AIM OF THE EXERCISE:
Where a line in the records below includes "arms", pull that line out.

Data items:

BEGIN

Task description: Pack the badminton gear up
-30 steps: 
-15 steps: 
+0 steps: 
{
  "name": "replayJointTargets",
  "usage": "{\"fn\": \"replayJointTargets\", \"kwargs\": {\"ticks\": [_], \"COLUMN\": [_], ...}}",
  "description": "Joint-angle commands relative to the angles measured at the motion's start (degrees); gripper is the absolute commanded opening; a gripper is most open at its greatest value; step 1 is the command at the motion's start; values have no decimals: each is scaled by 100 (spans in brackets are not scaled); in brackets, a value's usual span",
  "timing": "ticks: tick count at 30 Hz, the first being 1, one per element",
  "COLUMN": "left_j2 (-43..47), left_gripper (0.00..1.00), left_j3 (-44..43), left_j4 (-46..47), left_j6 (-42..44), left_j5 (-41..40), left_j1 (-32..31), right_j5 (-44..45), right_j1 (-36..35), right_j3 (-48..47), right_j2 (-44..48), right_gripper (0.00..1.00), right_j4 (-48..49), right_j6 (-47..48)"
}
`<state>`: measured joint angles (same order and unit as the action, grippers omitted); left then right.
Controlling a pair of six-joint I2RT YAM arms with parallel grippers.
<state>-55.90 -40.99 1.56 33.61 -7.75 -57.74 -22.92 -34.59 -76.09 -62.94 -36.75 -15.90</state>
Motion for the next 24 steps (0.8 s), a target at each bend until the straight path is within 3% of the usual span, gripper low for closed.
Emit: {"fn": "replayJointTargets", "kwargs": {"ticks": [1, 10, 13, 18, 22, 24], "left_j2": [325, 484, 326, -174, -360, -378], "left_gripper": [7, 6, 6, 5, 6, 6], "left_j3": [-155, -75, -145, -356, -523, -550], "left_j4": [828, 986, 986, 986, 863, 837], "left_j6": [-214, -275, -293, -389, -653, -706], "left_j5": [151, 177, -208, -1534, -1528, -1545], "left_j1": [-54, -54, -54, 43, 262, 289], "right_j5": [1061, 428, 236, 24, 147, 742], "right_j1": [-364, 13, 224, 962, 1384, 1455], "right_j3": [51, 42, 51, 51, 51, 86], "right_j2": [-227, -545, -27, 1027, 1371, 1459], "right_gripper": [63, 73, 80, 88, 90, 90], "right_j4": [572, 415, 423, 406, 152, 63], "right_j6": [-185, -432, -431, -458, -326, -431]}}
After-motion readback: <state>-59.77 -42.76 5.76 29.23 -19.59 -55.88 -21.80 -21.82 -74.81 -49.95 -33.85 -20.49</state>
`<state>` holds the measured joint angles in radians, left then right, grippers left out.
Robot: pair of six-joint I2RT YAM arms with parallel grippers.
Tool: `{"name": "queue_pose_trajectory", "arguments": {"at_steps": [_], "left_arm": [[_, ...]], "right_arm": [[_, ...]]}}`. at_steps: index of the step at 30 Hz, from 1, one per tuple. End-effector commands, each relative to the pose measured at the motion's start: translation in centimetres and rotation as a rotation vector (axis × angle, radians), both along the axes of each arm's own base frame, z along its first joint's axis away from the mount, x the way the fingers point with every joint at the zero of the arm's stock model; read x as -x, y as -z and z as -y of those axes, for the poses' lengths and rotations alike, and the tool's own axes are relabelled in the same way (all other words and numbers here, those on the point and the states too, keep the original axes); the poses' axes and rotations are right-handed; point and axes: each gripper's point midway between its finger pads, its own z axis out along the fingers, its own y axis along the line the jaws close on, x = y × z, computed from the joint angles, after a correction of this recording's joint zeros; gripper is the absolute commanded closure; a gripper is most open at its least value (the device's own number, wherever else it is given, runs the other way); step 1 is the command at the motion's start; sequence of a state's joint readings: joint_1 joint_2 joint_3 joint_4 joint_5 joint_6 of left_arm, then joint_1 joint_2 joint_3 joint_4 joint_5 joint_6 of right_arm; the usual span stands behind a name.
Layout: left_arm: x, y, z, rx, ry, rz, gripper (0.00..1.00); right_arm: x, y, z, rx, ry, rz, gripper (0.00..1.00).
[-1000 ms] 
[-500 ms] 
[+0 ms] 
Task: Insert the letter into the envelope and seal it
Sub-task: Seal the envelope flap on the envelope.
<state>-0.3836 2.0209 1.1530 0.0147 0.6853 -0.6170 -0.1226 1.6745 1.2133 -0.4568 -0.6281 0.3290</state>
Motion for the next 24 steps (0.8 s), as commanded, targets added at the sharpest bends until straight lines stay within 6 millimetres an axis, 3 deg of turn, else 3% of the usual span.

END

EXERCISE ANSWER:
Controlling a pair of six-joint I2RT YAM arms with parallel grippers.
Robot: pair of six-joint I2RT YAM arms with parallel grippers.

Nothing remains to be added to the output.